Stored data:
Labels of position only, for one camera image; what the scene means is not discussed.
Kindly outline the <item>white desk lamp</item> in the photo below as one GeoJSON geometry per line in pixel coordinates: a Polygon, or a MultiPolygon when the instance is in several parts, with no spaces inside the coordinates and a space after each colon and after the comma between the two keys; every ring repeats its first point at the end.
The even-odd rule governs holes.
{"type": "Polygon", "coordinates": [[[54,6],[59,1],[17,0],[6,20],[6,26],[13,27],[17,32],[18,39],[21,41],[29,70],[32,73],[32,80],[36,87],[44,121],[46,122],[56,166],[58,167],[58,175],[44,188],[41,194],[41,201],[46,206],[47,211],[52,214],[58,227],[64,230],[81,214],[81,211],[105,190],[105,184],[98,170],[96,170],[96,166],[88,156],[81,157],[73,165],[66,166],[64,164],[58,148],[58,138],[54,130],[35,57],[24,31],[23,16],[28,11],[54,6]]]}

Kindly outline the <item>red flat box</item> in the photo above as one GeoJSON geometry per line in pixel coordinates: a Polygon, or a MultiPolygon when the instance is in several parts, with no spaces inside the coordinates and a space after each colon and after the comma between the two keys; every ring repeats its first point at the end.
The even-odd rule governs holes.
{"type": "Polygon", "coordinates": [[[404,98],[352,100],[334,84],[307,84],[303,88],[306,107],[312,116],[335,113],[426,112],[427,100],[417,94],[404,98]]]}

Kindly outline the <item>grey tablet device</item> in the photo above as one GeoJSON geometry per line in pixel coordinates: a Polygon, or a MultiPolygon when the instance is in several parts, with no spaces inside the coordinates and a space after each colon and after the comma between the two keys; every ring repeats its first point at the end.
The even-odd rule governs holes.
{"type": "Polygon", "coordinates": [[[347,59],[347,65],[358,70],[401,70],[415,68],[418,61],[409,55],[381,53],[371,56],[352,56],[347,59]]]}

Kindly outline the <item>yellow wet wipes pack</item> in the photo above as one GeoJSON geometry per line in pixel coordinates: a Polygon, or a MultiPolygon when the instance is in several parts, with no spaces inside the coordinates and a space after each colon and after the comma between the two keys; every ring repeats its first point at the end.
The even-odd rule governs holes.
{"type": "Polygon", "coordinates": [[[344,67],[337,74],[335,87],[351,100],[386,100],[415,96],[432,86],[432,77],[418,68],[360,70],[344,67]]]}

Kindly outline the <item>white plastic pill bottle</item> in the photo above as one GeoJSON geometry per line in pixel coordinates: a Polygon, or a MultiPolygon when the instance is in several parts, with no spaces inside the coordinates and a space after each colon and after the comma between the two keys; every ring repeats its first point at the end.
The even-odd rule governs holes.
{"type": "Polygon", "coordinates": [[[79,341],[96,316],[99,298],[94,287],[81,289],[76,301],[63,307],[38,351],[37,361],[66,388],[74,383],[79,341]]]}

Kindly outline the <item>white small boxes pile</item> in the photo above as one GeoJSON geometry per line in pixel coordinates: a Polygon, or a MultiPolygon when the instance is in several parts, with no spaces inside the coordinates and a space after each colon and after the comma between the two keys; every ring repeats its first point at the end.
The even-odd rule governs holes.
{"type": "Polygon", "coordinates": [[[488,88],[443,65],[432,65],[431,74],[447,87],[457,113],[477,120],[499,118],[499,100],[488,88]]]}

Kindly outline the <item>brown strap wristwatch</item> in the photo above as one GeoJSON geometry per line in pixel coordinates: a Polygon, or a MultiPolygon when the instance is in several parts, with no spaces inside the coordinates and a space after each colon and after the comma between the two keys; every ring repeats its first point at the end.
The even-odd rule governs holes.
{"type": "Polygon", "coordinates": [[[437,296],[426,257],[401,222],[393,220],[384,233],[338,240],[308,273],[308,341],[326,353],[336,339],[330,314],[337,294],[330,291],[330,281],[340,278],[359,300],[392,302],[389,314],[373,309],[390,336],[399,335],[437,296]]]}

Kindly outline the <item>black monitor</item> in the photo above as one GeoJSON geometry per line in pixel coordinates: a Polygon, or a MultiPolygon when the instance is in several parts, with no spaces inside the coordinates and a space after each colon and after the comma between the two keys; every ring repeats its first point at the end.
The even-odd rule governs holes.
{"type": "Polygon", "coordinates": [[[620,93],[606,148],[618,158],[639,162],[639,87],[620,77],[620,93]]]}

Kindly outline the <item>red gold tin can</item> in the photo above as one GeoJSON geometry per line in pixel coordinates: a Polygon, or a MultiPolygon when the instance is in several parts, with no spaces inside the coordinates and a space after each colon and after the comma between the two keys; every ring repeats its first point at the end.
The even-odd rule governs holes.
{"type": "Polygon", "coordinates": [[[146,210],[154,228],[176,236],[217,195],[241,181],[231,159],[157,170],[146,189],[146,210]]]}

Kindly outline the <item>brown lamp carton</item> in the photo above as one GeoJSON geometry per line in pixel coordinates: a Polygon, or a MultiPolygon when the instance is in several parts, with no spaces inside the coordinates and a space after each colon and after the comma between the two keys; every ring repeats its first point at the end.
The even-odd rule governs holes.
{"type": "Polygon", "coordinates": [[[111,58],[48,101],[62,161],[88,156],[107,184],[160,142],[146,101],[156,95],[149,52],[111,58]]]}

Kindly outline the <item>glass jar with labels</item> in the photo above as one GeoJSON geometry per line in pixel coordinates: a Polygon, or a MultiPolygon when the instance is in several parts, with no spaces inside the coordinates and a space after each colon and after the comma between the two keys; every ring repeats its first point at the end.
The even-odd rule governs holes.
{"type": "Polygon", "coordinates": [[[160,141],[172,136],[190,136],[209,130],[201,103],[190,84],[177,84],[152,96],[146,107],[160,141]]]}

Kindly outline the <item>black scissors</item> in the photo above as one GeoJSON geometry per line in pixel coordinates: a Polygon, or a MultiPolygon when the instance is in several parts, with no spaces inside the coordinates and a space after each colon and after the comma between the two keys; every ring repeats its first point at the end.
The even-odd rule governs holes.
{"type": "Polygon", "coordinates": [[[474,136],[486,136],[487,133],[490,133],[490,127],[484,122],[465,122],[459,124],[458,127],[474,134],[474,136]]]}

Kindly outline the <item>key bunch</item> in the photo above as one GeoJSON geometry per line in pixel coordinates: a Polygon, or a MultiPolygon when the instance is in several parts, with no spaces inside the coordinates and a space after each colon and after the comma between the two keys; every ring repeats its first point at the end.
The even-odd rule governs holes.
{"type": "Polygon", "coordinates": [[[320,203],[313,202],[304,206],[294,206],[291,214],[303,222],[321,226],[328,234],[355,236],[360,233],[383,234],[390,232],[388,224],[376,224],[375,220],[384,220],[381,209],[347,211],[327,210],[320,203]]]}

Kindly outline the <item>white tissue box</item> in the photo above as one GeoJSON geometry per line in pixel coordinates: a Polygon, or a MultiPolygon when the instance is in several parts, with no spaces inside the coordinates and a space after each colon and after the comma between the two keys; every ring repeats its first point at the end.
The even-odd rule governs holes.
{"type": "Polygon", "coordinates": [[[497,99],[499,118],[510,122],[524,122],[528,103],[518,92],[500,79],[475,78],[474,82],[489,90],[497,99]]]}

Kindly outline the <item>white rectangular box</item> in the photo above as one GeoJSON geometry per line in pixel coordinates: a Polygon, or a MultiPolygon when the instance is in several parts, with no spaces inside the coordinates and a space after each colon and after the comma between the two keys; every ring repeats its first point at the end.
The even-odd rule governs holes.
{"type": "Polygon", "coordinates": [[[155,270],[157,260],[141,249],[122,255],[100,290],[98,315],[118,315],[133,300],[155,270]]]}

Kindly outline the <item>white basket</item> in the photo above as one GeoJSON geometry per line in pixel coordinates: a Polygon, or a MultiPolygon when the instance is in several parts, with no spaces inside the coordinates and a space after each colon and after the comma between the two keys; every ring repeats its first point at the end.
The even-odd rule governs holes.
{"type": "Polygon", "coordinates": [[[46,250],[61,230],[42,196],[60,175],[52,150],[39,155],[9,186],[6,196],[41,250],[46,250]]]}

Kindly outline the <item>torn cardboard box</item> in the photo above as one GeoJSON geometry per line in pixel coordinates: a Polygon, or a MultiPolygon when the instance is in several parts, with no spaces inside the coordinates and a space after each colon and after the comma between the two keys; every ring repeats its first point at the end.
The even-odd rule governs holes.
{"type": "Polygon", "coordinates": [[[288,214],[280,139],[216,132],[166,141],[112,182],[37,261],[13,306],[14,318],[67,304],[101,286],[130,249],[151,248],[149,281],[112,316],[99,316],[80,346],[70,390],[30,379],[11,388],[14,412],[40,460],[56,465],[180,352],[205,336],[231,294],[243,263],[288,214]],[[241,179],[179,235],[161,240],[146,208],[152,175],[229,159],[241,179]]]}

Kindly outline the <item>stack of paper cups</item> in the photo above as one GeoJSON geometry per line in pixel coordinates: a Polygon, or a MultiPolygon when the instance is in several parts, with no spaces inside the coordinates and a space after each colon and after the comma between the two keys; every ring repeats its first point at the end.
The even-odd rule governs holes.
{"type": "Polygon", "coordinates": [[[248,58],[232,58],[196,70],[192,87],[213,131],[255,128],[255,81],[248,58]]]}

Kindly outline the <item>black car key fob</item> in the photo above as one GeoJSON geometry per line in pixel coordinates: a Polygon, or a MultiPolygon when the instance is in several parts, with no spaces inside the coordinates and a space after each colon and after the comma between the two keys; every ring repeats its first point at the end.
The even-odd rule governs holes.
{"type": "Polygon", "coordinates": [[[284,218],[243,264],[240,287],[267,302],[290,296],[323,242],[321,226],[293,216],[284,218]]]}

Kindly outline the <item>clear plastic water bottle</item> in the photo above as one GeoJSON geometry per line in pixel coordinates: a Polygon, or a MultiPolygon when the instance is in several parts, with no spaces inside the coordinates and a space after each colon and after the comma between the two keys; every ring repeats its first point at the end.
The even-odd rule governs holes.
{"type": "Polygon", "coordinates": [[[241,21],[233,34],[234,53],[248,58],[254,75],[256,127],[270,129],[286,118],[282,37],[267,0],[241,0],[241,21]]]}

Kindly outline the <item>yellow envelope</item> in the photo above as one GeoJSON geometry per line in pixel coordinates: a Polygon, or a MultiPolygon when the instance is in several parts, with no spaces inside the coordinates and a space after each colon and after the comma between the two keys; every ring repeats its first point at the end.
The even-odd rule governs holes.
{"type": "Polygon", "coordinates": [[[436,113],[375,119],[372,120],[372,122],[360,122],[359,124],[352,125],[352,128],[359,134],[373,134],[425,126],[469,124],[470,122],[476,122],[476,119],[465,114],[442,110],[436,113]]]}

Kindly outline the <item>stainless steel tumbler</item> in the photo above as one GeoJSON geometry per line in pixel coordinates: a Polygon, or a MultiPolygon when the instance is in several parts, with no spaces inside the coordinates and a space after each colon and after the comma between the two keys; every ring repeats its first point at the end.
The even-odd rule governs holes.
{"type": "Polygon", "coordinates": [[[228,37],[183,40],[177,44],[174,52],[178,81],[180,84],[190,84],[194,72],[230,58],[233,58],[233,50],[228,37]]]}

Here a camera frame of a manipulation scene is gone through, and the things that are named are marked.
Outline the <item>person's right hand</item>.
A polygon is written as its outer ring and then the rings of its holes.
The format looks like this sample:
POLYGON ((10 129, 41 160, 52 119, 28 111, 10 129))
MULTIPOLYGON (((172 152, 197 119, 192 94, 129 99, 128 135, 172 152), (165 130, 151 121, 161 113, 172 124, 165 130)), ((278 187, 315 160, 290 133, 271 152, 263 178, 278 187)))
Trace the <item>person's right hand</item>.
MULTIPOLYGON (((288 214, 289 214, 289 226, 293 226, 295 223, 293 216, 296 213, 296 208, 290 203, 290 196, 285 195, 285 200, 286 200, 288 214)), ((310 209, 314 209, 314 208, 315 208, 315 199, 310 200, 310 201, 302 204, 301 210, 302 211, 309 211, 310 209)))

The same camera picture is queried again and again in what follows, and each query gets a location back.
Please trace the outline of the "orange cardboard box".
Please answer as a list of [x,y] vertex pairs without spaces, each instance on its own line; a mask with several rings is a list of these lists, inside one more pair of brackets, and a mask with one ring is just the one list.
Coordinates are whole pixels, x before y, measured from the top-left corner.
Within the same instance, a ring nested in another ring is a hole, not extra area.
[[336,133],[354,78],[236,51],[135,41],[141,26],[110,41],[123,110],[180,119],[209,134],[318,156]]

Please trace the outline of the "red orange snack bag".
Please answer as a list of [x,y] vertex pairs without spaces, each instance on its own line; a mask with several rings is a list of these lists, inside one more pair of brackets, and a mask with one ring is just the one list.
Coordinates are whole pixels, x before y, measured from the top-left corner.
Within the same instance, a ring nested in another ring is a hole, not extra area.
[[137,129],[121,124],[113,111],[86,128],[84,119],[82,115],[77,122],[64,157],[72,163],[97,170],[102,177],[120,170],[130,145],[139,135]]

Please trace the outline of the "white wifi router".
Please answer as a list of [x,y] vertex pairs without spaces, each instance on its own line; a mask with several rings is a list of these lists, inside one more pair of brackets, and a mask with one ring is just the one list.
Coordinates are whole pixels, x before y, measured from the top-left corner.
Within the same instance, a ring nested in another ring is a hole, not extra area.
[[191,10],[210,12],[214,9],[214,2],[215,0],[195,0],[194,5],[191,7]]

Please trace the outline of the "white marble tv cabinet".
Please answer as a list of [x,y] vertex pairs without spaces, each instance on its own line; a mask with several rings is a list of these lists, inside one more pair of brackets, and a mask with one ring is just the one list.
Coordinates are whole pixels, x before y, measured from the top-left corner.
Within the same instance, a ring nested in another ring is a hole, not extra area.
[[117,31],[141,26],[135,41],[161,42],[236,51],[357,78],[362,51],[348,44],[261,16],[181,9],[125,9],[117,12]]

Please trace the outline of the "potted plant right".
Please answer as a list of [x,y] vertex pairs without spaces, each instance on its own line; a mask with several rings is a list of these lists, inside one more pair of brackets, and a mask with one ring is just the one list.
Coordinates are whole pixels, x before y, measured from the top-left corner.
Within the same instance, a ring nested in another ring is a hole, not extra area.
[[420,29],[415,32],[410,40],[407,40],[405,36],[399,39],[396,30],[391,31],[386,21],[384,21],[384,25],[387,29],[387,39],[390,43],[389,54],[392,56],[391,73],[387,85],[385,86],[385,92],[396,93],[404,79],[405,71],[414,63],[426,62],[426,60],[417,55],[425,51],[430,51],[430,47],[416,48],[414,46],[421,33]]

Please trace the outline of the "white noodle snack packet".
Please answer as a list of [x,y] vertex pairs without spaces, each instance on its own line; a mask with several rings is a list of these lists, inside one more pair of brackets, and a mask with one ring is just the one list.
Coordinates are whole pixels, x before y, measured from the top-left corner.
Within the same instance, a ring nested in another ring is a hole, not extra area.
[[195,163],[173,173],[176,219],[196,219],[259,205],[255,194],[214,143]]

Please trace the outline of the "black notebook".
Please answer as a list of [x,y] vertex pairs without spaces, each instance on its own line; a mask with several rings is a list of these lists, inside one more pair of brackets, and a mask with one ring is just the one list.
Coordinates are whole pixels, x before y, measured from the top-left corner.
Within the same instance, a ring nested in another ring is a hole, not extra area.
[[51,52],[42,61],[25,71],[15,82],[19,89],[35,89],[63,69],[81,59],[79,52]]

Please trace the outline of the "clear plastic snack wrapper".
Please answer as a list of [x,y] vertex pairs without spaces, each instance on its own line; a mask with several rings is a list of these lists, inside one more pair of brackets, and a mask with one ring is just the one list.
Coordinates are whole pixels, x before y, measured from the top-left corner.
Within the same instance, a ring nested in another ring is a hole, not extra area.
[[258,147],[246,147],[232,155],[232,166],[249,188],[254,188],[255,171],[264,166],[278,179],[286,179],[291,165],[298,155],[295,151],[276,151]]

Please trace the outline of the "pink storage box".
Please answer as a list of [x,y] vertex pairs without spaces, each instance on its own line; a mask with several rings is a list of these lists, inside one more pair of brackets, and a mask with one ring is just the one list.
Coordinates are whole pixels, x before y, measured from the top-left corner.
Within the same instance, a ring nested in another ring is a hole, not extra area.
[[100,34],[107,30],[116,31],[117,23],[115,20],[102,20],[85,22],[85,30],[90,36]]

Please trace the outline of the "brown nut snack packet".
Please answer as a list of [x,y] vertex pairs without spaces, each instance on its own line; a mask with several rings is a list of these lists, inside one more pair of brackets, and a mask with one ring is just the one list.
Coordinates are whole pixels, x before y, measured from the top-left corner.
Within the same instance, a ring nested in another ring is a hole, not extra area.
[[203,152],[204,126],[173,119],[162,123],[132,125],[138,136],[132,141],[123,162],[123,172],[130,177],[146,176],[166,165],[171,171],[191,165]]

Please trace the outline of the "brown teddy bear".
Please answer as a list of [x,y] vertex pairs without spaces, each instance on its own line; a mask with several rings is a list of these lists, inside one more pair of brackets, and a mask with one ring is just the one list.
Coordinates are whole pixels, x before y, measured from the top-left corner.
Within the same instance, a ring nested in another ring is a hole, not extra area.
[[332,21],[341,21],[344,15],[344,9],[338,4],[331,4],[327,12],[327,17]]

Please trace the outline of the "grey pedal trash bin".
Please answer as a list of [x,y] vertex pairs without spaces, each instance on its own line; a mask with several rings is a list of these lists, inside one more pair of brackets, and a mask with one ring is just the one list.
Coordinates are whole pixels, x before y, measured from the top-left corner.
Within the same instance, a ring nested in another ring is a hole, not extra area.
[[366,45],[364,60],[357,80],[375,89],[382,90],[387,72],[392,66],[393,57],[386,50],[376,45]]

## What is needed:
Tell how many lines of the data above include the string "camera", with no other text in the answer.

## Answer box:
3